**ASSIGNMENT:** Among the entries below, count the lines where the string "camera" occurs, and give only the number.

Source records:
_ _ _ _ _ _ _
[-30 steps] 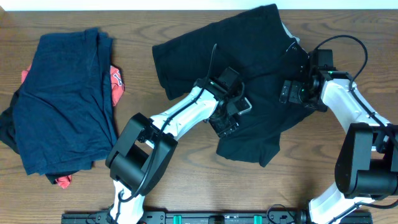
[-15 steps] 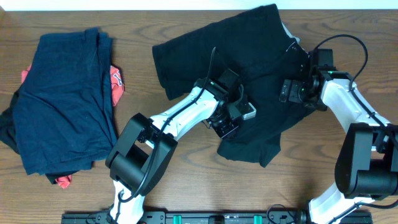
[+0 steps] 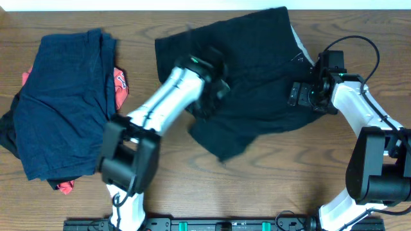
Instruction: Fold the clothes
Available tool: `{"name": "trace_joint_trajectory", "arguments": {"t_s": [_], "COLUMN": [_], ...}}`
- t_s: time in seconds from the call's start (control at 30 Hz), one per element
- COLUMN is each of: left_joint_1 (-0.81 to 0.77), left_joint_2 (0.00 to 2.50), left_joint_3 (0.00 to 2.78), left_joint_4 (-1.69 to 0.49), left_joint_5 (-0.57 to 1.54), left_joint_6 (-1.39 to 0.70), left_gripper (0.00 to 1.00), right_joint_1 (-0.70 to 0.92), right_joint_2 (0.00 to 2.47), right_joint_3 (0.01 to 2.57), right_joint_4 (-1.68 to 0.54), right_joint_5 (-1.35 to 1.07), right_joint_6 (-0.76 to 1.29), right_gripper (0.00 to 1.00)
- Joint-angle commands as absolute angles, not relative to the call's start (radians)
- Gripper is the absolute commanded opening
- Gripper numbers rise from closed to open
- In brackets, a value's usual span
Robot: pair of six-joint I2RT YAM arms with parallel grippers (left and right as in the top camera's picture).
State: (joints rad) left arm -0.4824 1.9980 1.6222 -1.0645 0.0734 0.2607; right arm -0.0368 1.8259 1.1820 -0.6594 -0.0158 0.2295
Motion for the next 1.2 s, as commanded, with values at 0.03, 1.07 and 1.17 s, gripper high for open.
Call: {"name": "trace_joint_trajectory", "arguments": {"t_s": [0.03, 1.07, 1.17], "left_joint_1": [-0.393, -0.363, -0.366], "left_joint_2": [1.918, 1.874, 1.854], "left_joint_3": [1.707, 1.266, 1.233], "left_joint_4": [-1.023, -1.089, -0.956], "left_joint_5": [-0.054, 0.261, 0.250], "left_joint_6": [0.200, 0.060, 0.078], "left_gripper": [0.07, 0.59, 0.62], "right_joint_1": [-0.046, -0.046, -0.046], "right_joint_2": [1.825, 1.825, 1.825], "right_joint_3": [1.182, 1.182, 1.182], "right_joint_4": [-0.663, -0.749, -0.744], "right_joint_5": [-0.035, -0.083, -0.083], "right_joint_6": [0.220, 0.148, 0.148], "right_gripper": [0.99, 0.99, 0.99]}}
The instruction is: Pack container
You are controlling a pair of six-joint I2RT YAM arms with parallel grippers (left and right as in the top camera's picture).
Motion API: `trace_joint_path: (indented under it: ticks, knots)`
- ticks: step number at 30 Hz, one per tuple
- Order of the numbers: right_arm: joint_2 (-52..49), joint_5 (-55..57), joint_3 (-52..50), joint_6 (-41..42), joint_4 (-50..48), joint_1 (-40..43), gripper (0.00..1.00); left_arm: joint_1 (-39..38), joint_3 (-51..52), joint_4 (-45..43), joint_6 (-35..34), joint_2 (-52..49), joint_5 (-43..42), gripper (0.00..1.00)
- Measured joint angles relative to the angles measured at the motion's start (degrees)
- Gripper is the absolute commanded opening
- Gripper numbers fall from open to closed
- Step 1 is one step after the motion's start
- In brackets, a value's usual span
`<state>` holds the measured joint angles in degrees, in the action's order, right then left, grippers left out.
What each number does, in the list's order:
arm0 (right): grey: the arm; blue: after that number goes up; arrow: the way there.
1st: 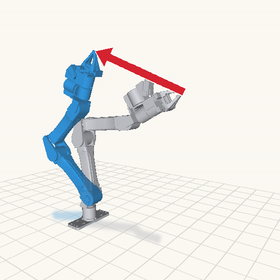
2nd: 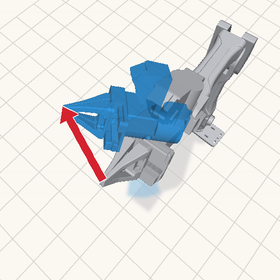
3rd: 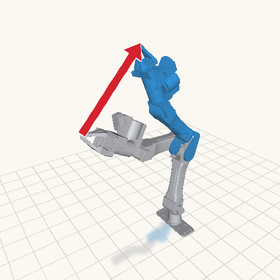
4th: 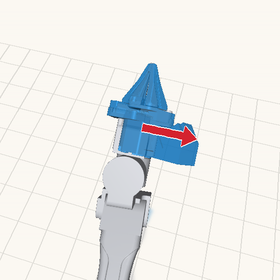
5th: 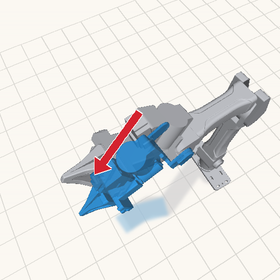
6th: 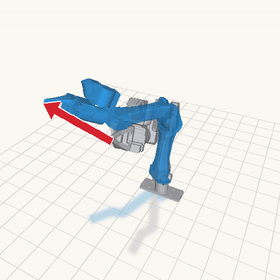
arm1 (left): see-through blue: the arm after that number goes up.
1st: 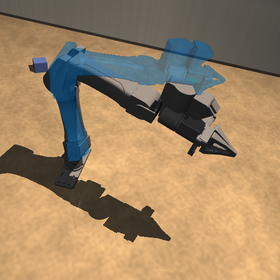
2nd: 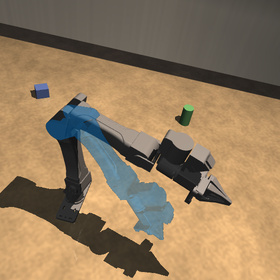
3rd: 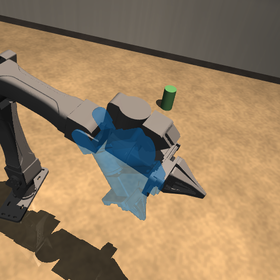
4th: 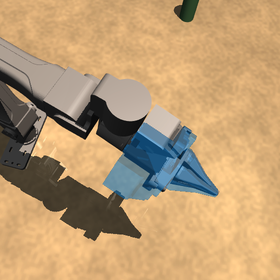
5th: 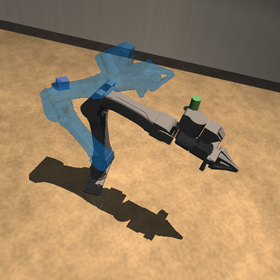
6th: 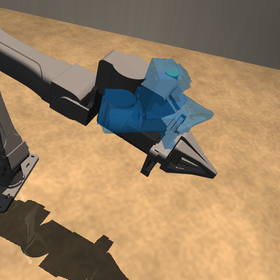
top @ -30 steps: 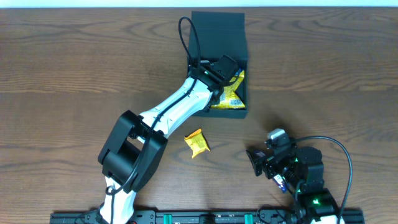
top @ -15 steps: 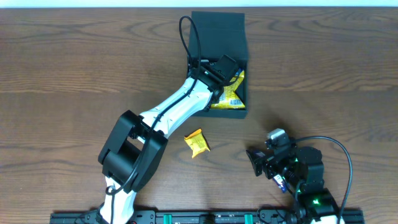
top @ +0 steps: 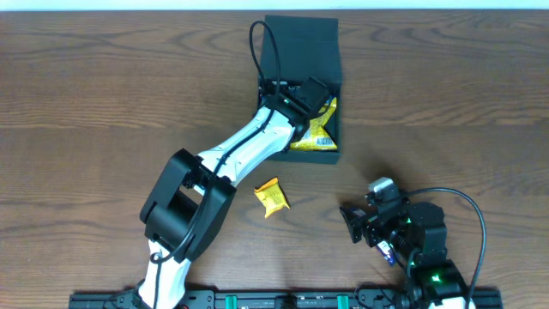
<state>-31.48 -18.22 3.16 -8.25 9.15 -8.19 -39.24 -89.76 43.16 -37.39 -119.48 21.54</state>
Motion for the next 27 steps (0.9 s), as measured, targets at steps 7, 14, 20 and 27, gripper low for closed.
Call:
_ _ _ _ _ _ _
**SOLVED PROBLEM:** 2